When Andy Mitchelides wakes up in his East Cambridge apartment, he’s surrounded by merchandise-boxes of clothing bearing his startup’s name, Sorry for Partying, are stacked throughout his home.
Mitchelides, who founded Sorry for Partying five years ago, is not bothered by the fact that his fast-growing startup is run out of his bedroom-far from it.
“I think that there’s this misunderstanding that to be successful you need to have this massive office space and tons and tons of resources working on something, and we just found a way to build this thing differently,” said Mitchelides, who works alongside Jason Carrigan and Demitry Toumilovich to run the company during nights and on the weekend-all three men have other, full-time jobs.
A lifestyle brand that taps into an enthusiastic demographic primarily made up of people between the ages of 18 and 24, the startup has grown not as a result of vast resources, but due to its widespread appeal. The startup now runs a website, a Facebook page with upwards of 40,000 likes, and, as of earlier this month, a new iPhone app-all without spending a single marketing dollar to date.
“I think it’s a brand that’s highly shareable,” Mitchelides said. “What happens is a lot of people start telling their friends about it, and I think that just attributes to the potential for organic growth.”
A year ago, for example, New England football player Rob Gronkowski was photographed wearing a Sorry for Partying tank top. The shirt Gronkowski purchased was actually a bootleg, but Mitchelides was not concerned about taking any kind of legal action against the salesman of the shirt-with a high-profile athlete wearing the startup’s name, the transgression amounted to nothing less than free marketing.
Mitchelides said that the company has only stepped in if it felt that someone was using the brand for something that the startup would not endorse, such as drunk driving.

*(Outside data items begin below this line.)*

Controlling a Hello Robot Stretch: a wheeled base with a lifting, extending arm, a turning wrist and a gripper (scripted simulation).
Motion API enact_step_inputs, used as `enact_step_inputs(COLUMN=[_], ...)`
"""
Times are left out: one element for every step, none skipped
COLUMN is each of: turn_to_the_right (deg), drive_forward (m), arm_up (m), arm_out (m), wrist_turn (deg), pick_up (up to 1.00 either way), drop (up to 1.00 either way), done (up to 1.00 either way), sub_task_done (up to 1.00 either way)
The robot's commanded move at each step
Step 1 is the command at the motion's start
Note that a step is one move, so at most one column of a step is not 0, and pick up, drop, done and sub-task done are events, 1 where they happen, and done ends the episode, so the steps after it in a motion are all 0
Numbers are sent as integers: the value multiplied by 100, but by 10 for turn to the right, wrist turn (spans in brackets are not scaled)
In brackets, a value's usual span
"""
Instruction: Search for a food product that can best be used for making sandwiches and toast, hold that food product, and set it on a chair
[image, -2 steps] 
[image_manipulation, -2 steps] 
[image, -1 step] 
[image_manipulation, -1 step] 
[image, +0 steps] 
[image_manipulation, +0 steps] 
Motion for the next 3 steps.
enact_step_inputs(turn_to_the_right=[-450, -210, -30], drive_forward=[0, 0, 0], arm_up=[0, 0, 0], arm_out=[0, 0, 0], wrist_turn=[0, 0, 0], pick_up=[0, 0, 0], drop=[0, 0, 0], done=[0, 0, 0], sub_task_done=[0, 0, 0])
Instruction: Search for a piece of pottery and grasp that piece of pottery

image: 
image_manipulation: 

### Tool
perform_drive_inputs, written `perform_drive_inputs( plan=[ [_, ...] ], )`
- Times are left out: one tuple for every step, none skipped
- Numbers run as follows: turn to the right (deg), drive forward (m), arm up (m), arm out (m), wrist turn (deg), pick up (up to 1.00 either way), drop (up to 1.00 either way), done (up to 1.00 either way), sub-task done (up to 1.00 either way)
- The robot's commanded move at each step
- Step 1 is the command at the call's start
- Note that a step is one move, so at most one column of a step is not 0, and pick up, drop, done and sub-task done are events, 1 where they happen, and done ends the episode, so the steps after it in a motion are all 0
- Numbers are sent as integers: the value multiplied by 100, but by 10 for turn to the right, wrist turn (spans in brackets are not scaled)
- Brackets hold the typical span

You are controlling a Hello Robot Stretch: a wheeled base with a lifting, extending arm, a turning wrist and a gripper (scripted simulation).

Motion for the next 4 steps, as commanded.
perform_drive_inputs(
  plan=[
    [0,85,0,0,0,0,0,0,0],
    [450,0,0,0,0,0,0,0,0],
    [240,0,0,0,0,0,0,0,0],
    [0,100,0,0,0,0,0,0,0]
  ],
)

Otherwise, Mitchelides said that the involvement of the startup’s community actually serves to keep the brand fresh and perennially able to serve its users effectively. Indeed, Mitchelides said that maintaining the startup’s relevance is heavily rooted in keeping a finger on the pulse of its community. The way that people party and socialize has changed since his time at Miami University in Ohio, and the way that people interact with the company’s product changes as well.
In its earlier days, the startup’s website focused primarily on promoting content by student-writers, a path taken by many websites, only to find that users were most engaged by visual content-one photo that the company posted to Facebook, for example, garnered around 75,000 likes within 24 hours.
With its new iPhone app, the startup is seeking to harness the appeal of visual media by combining the ideas made familiar to people by the massively popular apps Snapchat and Instagram. According to Mitchelides, college students concerned about future careers are reluctant to release compelling visual content from the confines of their phones. Now, however, the company’s new Sorry for Partying app allows users to post photos from social gatherings anonymously. Without ever having to log in using Twitter, Facebook, or an email address, the only information the company receives regarding users is their location, which allows the company to analyze partying trends by location. What college, for example, actually is the biggest partying school?
The app includes a flagging system through which users can report controversial content, said Mitchelides, who added that the brand is not limited to the type of fraternity-style partying that people might typically associate with the company’s name but also includes people who party in different ways, such as through dancing.
According to Mitchelides, the startup hopes to expand the app to Android in 2014 and will continue to introduce new features to the app.
Despite its current success, Mitchelides insists that getting Sorry for Partying off the ground was no easy task. “The reality of it is, like with any startup, everything looks good on paper,” he said, but that, even when good ideas are executed, there is the possibility of failure. “We just managed to do a really good job of just not giving up, and that’s definitely not an easy thing to do.”